L’histoire criminelle du XXe siècle regorge de personnages sombres, mais peu égalent la complexité psychologique de Donald Hume.

Homme aux multiples visages, il n’était pas seulement un assassin de sang-froid, mais également un affabulateur de génie dont les récits contradictoires ont tenu en échec les autorités britanniques et suisses pendant des années.

Son parcours est une plongée fascinante dans les méandres de la mythomanie et de l’impulsion criminelle.

Entre l’élégance de façade d’un homme du monde et la violence brutale d’un prédateur, Hume a marqué les annales judiciaires par son audace et son mépris total pour la vérité, faisant de sa vie un véritable thriller psychologique.

L’affaire Stanley Setty : le crime qui choqua Londres

Tout commence en 1949, dans un Londres encore marqué par les cicatrices de la guerre. Stanley Setty, un revendeur de voitures d’occasion prospère du quartier de Warren Street, disparaît mystérieusement.

Quelques jours plus tard, un paquet macabre est découvert par un ramasseur de coquillages dans les marais de l’Essex : il contient le torse de la victime, largué depuis un avion.

L’enquête s’oriente rapidement vers Donald Hume, un pilote amateur au passé trouble et aux finances précaires. Les preuves s’accumulent, notamment des traces de sang sous le plancher de son appartement et des témoignages confirmant qu’il avait loué un avion le jour de la disparition de Setty.

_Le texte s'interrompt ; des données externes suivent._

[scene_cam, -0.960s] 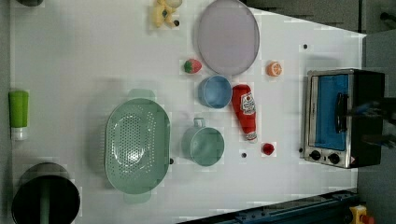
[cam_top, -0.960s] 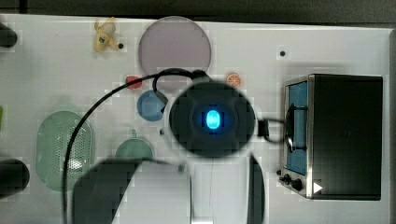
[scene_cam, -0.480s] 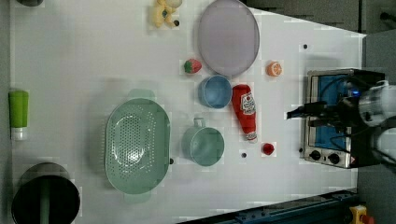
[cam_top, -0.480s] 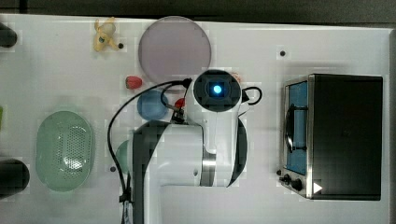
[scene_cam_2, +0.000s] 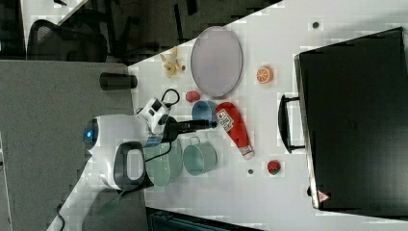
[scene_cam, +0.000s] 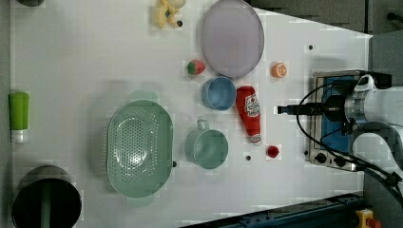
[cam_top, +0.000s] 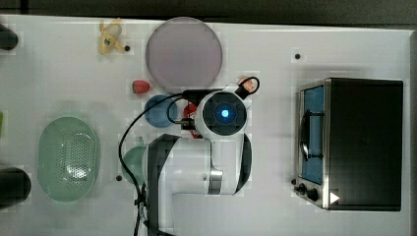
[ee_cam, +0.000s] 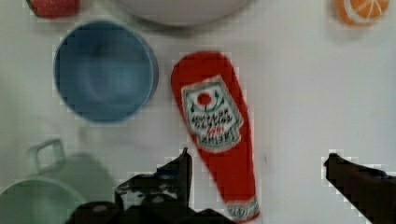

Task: Pick Ketchup from the table and place it in strainer.

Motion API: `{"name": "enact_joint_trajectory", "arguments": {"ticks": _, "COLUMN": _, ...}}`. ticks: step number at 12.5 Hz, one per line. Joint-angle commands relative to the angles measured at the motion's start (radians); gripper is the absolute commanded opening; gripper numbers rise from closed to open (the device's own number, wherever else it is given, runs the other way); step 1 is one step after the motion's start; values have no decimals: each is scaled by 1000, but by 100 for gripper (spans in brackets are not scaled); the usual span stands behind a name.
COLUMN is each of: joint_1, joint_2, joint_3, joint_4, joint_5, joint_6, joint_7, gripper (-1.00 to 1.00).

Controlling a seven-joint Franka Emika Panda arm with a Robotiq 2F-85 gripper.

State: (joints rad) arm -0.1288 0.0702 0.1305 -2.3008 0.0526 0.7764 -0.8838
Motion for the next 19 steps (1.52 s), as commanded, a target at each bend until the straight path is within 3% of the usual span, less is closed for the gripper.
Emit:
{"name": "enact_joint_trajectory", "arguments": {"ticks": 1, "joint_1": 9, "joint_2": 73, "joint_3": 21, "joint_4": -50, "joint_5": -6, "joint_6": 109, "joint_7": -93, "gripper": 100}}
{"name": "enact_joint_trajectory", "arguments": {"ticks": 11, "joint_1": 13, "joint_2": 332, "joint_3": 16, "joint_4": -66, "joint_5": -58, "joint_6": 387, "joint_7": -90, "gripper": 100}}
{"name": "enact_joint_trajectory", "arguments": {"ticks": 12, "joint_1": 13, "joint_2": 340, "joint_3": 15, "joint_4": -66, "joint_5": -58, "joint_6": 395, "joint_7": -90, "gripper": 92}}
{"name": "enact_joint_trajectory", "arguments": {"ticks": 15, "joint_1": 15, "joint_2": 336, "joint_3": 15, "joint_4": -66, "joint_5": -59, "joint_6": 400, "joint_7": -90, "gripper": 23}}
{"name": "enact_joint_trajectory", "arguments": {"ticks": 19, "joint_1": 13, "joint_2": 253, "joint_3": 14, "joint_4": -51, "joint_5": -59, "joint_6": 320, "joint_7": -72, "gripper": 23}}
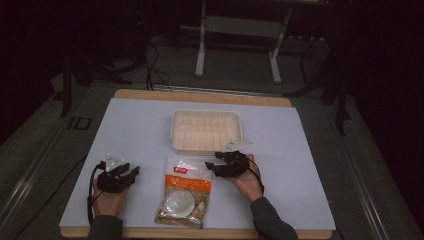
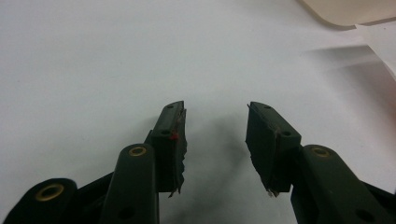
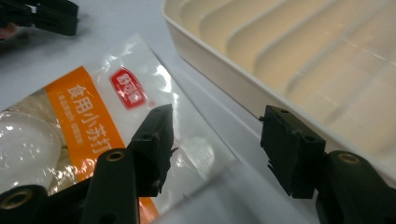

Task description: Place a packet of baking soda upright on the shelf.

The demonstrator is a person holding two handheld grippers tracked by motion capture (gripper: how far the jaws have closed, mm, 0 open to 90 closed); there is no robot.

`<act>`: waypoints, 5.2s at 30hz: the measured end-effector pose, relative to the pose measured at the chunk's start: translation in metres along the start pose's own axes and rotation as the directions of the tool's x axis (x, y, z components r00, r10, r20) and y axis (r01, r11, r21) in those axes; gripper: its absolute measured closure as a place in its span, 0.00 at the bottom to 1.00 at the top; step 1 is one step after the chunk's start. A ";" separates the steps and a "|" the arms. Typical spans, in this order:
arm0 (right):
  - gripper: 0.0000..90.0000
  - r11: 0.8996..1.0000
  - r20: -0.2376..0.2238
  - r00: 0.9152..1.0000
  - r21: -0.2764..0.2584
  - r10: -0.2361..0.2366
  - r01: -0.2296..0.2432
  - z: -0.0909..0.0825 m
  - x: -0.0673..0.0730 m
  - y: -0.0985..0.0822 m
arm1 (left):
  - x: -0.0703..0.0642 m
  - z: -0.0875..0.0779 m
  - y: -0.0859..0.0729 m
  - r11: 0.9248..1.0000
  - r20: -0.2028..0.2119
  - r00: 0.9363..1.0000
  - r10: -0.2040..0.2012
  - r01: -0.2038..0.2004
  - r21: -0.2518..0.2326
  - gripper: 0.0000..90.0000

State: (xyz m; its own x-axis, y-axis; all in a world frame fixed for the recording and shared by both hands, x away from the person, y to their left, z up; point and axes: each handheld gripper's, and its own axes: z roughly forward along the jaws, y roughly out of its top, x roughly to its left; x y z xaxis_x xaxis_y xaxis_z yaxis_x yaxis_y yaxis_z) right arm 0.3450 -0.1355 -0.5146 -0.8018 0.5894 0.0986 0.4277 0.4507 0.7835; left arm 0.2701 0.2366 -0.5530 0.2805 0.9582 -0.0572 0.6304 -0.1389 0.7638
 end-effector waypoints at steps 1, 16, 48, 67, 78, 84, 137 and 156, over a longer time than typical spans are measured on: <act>0.49 1.000 -0.007 1.000 0.002 -0.005 0.005 0.003 0.000 0.002 | 0.000 0.000 0.000 1.000 0.000 1.000 0.000 0.000 0.000 0.63; 0.39 0.999 -0.107 0.994 0.031 -0.013 0.017 0.043 0.010 0.017 | -0.001 0.000 0.000 1.000 -0.005 1.000 0.003 -0.003 -0.001 0.62; 0.41 0.988 -0.200 0.976 0.114 -0.080 0.104 0.080 0.022 0.021 | -0.001 0.000 0.000 1.000 -0.011 1.000 0.010 -0.010 0.001 0.61; 0.48 0.988 -0.300 0.952 0.124 -0.054 0.095 0.067 0.024 0.023 | -0.002 0.000 0.000 1.000 -0.016 1.000 0.011 -0.011 0.003 0.60; 0.66 0.968 -0.262 0.961 0.201 -0.093 0.148 0.073 0.028 0.022 | -0.002 0.000 0.000 1.000 -0.018 1.000 0.011 -0.011 0.002 0.60; 0.81 0.959 -0.228 0.965 0.217 -0.133 0.184 0.073 0.030 0.023 | -0.002 0.000 0.000 1.000 -0.019 1.000 0.012 -0.012 0.003 0.60; 1.00 0.975 -0.215 0.953 0.011 -0.215 0.222 -0.016 0.054 0.091 | -0.002 0.000 0.000 1.000 -0.018 1.000 0.011 -0.011 0.005 0.60; 1.00 0.992 -0.258 0.958 -0.041 -0.125 0.118 -0.045 0.051 0.107 | -0.002 0.000 0.000 1.000 -0.017 1.000 0.013 -0.013 0.005 0.60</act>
State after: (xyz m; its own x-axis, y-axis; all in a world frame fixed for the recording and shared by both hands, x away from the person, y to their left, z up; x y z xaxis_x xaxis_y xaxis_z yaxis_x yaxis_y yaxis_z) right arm 0.3314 -0.0874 -0.3980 -0.9292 0.3353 0.1551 0.3125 0.4892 0.8143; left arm 0.2699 0.2348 -0.5528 0.2761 0.9604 -0.0363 0.6304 -0.1525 0.7611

Pourtant, c’est ici que le talent de mythomane de Hume entre en scène. Il ne nie pas avoir disposé du corps, mais il invente une histoire rocambolesque de complot criminel. Il affirme que trois hommes mystérieux, aux noms évocateurs de « Mac », « The Boy » et « Gerry », l’auraient forcé à se débarrasser des restes de Setty sous la menace.

Un acquittement partiel grâce au mensonge

Face à un jury indécis et en l’absence de preuves formelles prouvant qu’il avait lui-même porté le coup fatal, Hume réussit l’impossible. S’il est condamné pour complicité de meurtre et recel de cadavre, il échappe à l’accusation principale de meurtre, une sentence qui, à l’époque, menait tout droit à la potence.

Hume purge sa peine de huit ans avec une tranquillité déconcertante, profitant de son temps derrière les barreaux pour peaufiner son image. Sa capacité à manipuler son entourage et à se faire passer pour une victime des circonstances témoigne d’une pathologie narcissique profonde.

À sa sortie de prison en 1958, le système judiciaire britannique est sur le point de subir un camouflet historique. Profitant d’une faille juridique — le principe de « non bis in idem » qui interdit de juger deux fois une personne pour le même crime — Hume vend ses aveux au journal Sunday Pictorial.

La confession impunie et la chute finale

Dans une interview restée célèbre pour son cynisme, Donald Hume admet enfin avoir poignardé Stanley Setty à mort suite à une dispute d’argent.

Il décrit le meurtre avec une froideur clinique, se délectant de l’impuissance de la loi face à ses aveux tardifs. Il devient alors, aux yeux du public, le meurtrier impuni, une figure de défi arrogant envers la morale publique.

Cependant, le besoin pathologique d’adrénaline et de reconnaissance de Hume ne s’arrête pas là. Incapable de mener une vie honnête et assoiffé de gloire, il s’installe en Suisse sous une fausse identité.

Il y adopte le nom de John Bird, se faisant passer pour un pilote américain héroïque ou un homme d’affaires prospère selon ses interlocuteurs.

Sa chute définitive survient en 1959 à Zurich. Après avoir braqué une banque et abattu un chauffeur de taxi qui tentait de l’intercepter, Hume est capturé par une foule en colère.

Cette fois, la justice suisse ne se laisse pas berner par ses inventions dramatiques. Lors de son procès, son instabilité mentale et sa propension à la mythomanie narcissique sont analysées par les experts.

L’héritage d’un criminel hors norme

Le cas de Donald Hume reste une référence pour les criminologues et les psychiatres légistes. Il incarne le danger du menteur pathologique qui finit par croire à ses propres fables. Pour Hume, la vérité n’était pas une donnée objective, mais un outil malléable destiné à servir ses intérêts immédiats ou à nourrir son ego démesuré.

Son existence fut une succession de rôles qu’il s’attribuait pour échapper à la banalité de son origine et à la noirceur de ses actes. Jusqu’à sa mort en 1998, dans une institution psychiatrique, il demeura ce personnage insaisissable, incapable de distinguer le réel de la fiction qu’il avait construite autour de lui.